Start of PROVIDED DATA
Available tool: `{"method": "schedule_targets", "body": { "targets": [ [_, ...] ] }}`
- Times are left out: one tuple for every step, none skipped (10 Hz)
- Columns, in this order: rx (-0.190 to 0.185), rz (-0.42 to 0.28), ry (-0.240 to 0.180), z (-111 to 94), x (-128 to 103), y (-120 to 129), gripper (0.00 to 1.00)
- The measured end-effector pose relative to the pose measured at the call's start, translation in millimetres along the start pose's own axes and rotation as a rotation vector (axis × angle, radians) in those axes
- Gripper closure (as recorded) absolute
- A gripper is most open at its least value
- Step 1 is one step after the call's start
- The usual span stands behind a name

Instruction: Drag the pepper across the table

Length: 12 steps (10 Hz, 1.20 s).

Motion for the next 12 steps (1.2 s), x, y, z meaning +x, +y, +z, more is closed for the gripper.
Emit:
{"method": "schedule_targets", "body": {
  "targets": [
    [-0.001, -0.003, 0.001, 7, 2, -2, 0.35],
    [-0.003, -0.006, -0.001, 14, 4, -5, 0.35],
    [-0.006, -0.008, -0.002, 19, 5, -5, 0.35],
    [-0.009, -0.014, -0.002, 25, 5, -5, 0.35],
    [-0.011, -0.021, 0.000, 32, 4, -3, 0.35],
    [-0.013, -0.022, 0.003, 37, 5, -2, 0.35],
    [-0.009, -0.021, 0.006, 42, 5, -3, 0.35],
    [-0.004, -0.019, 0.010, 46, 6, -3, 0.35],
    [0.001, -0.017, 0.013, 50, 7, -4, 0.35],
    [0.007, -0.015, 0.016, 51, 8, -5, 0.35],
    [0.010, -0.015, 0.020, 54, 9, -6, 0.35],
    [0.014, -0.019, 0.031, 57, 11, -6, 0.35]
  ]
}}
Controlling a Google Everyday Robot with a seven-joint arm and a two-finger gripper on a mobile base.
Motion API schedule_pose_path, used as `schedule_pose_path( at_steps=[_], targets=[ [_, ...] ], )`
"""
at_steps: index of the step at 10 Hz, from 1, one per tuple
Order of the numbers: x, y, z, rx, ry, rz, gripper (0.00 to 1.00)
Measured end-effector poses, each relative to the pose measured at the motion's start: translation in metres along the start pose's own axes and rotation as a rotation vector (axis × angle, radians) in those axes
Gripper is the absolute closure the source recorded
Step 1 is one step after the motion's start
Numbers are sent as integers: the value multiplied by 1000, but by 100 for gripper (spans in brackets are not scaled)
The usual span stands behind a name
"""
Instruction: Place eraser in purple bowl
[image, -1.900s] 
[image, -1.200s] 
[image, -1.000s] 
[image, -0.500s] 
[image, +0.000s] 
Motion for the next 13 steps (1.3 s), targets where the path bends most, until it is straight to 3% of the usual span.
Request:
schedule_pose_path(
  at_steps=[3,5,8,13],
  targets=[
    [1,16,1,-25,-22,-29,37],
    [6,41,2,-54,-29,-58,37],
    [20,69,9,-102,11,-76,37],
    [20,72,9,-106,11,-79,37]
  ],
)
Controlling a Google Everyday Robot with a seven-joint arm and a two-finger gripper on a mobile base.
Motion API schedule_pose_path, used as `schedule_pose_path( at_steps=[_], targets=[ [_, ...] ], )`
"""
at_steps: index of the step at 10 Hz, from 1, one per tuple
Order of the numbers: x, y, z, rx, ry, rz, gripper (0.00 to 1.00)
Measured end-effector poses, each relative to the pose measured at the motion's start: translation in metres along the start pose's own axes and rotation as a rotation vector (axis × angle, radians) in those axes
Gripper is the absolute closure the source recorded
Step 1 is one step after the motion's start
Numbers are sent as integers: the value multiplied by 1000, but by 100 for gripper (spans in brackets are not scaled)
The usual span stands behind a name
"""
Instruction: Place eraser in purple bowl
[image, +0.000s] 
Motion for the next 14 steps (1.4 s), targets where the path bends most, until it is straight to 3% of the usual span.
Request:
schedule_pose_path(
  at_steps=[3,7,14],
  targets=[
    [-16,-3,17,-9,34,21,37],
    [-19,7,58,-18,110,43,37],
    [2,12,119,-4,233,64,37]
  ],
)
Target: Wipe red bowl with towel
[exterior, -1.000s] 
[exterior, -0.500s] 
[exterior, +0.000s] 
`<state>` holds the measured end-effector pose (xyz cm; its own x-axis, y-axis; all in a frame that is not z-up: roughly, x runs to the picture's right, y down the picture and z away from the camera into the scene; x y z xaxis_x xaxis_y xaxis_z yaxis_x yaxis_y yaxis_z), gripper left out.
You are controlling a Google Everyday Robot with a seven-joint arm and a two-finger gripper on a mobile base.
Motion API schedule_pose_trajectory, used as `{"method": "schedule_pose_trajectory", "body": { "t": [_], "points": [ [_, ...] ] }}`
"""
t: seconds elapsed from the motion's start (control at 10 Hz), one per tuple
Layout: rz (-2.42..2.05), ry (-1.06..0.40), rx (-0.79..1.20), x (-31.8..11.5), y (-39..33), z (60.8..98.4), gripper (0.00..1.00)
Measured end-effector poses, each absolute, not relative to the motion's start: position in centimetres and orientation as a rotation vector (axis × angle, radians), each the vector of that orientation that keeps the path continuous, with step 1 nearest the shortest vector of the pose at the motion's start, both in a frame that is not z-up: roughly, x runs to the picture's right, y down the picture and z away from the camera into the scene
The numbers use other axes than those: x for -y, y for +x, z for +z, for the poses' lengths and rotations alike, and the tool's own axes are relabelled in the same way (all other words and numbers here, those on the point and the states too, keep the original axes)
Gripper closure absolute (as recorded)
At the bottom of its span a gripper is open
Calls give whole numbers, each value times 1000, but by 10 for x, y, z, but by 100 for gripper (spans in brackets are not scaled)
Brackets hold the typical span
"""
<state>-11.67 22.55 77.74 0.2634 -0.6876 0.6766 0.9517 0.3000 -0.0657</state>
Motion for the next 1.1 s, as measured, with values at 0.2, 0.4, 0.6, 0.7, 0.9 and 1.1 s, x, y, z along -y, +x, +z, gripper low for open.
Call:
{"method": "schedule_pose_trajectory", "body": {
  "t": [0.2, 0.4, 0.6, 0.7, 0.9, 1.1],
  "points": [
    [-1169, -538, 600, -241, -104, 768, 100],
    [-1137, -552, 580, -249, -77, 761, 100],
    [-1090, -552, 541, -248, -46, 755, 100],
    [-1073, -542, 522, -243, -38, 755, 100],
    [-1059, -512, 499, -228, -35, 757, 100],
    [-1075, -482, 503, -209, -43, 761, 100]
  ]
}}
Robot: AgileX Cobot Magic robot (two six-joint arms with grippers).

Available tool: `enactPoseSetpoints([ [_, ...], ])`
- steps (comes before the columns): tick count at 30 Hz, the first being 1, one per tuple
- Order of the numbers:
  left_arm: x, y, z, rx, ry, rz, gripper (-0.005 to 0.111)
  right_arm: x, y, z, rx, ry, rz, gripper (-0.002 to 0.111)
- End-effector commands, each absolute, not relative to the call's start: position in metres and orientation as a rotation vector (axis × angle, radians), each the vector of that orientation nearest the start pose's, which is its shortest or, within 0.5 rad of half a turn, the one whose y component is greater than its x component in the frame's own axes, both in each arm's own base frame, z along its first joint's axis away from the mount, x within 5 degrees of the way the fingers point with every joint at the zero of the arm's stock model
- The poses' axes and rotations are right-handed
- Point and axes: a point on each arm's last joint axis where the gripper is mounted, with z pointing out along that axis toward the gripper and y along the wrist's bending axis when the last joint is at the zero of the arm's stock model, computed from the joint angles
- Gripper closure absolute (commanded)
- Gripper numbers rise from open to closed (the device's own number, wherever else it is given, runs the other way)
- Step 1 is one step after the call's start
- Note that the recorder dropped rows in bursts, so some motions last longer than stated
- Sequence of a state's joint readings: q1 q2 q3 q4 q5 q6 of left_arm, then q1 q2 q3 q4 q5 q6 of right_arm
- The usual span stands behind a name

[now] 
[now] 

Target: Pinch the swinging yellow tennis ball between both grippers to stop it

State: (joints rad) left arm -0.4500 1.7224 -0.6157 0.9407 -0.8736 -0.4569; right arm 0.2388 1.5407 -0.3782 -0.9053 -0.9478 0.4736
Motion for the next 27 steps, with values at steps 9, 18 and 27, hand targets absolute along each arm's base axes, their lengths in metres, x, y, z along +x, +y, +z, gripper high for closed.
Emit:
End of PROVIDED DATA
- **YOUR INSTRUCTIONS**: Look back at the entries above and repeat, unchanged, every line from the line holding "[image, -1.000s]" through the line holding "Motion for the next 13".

- **THE ANSWER**:
[image, -1.000s] 
[image, -0.500s] 
[image, +0.000s] 
Motion for the next 13 steps (1.3 s), targets where the path bends most, until it is straight to 3% of the usual span.

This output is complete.